▶ [What to do]
Retype exactly the lines that run from the start of the data to the line holding "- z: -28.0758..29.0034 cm", including both, and only those.

▶ [Task inputs]
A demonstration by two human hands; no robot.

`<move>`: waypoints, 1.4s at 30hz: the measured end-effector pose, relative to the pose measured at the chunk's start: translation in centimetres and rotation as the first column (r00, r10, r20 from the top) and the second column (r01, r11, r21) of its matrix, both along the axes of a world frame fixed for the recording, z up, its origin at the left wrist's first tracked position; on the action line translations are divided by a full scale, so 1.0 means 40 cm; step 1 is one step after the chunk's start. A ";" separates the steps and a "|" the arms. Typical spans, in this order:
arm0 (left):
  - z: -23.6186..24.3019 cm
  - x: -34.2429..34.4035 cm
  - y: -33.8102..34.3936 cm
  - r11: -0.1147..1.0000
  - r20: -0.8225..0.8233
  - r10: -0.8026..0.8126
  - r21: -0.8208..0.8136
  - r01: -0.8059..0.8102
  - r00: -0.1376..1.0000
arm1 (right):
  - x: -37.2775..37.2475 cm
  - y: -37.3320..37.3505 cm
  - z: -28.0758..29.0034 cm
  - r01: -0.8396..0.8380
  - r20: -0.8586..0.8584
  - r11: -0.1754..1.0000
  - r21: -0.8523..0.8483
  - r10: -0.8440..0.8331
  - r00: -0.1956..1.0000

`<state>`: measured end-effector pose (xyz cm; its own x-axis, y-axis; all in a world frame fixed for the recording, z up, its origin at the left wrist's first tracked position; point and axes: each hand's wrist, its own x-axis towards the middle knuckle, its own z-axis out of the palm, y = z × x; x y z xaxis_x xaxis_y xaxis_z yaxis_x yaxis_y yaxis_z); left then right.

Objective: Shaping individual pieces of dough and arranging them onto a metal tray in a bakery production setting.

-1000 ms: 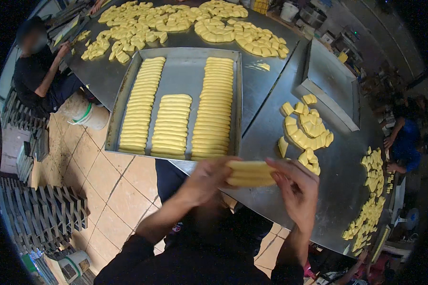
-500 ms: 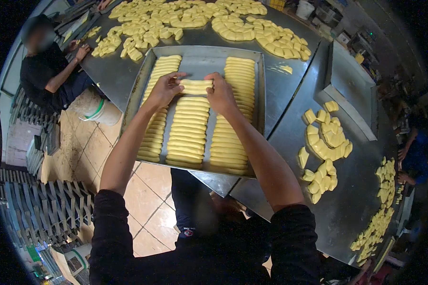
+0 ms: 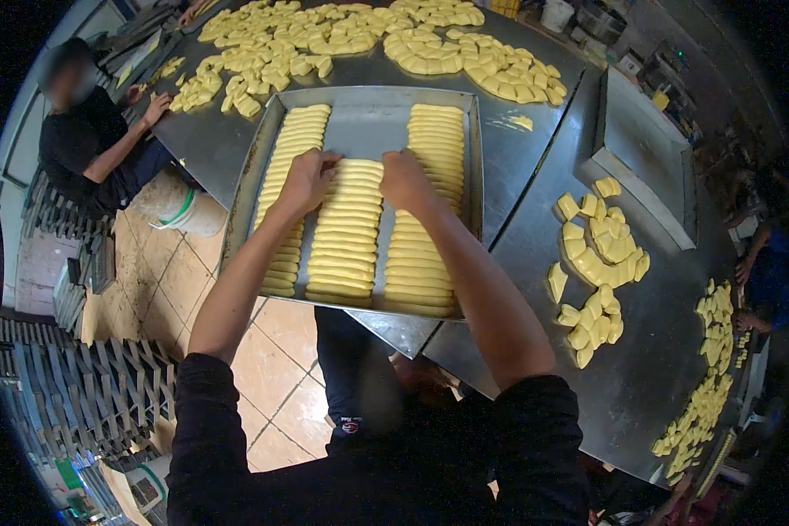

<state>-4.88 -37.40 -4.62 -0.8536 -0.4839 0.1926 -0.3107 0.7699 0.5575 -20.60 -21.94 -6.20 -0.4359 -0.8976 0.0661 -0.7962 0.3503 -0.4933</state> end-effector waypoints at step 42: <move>0.229 -0.027 0.822 0.900 -0.522 -0.322 0.092 0.427 0.790 | 0.059 1.161 0.039 0.827 -0.010 0.469 -0.311 -0.871 0.491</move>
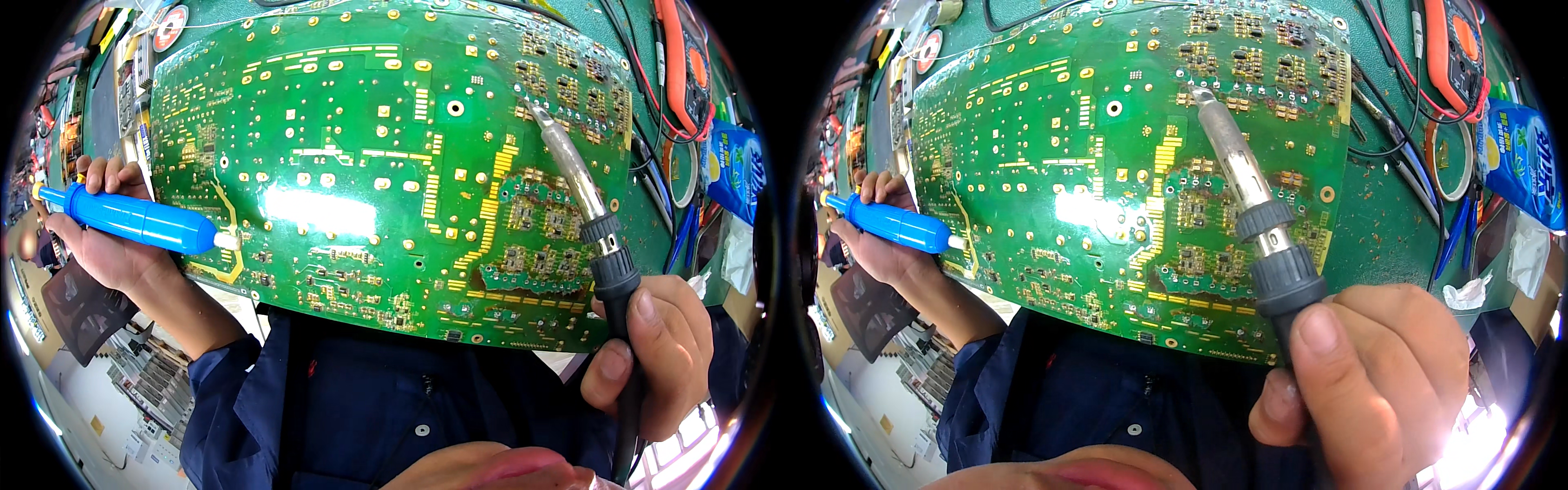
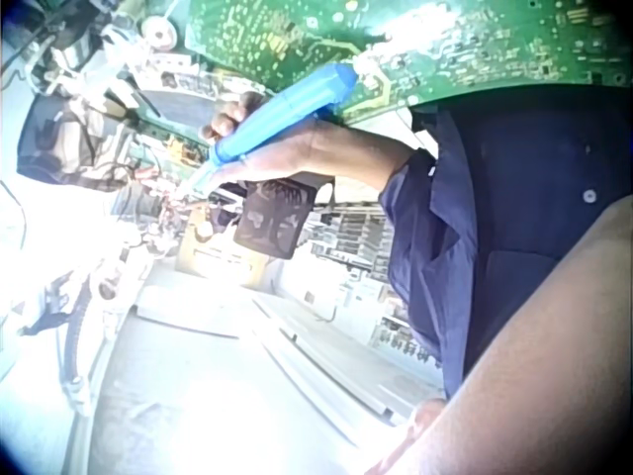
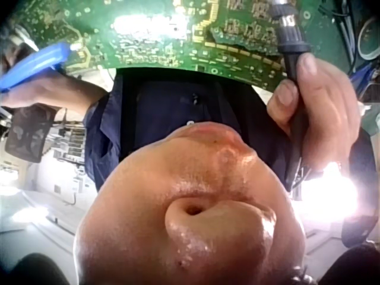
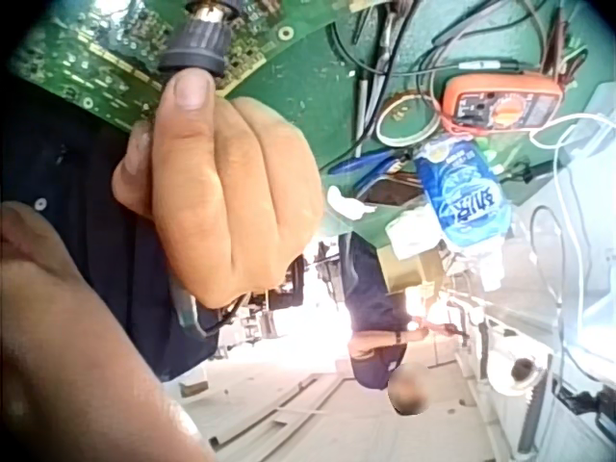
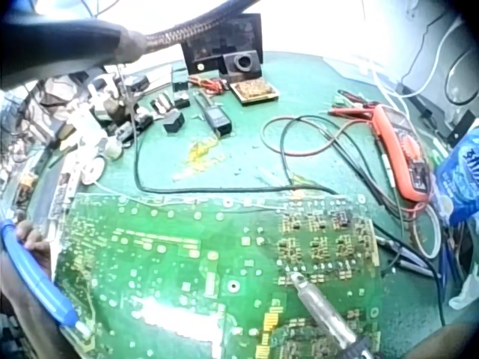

▶ [Task solution]
A demonstration by two human hands; no robot.

`<move>`: waypoints, 1.4s at 30hz: the measured end-effector pose, relative to the pose measured at the chunk's start: translation in centimetres and rotation as the first column (r00, r10, r20 from the top) and the second column (r01, r11, r21) of its matrix, both along the axes of a world frame fixed for the recording, z up, its origin at the left wrist's first tracked position; on the action line translations are divided by a full scale, so 1.0 means 40 cm; step 1 is one step after the chunk's start. A ";" separates the steps and a "|" the arms. Typical spans, in this order:
arm0 (left):
  - z: -23.6186..24.3019 cm
  - x: -34.2429..34.4035 cm
  - y: -33.8102..34.3936 cm
  - r11: -0.1147..1.0000
  - r20: -0.8225..0.8233
  - r10: -0.8026..0.8126
  - r21: -0.8208..0.8136
  - r01: -0.8059..0.8102
  - r00: -0.1376..1.0000
arm1 (right):
  - x: -37.2775..37.2475 cm
  - y: -37.3320..37.3505 cm
  - z: -28.0758..29.0034 cm

No more work remains on this exercise.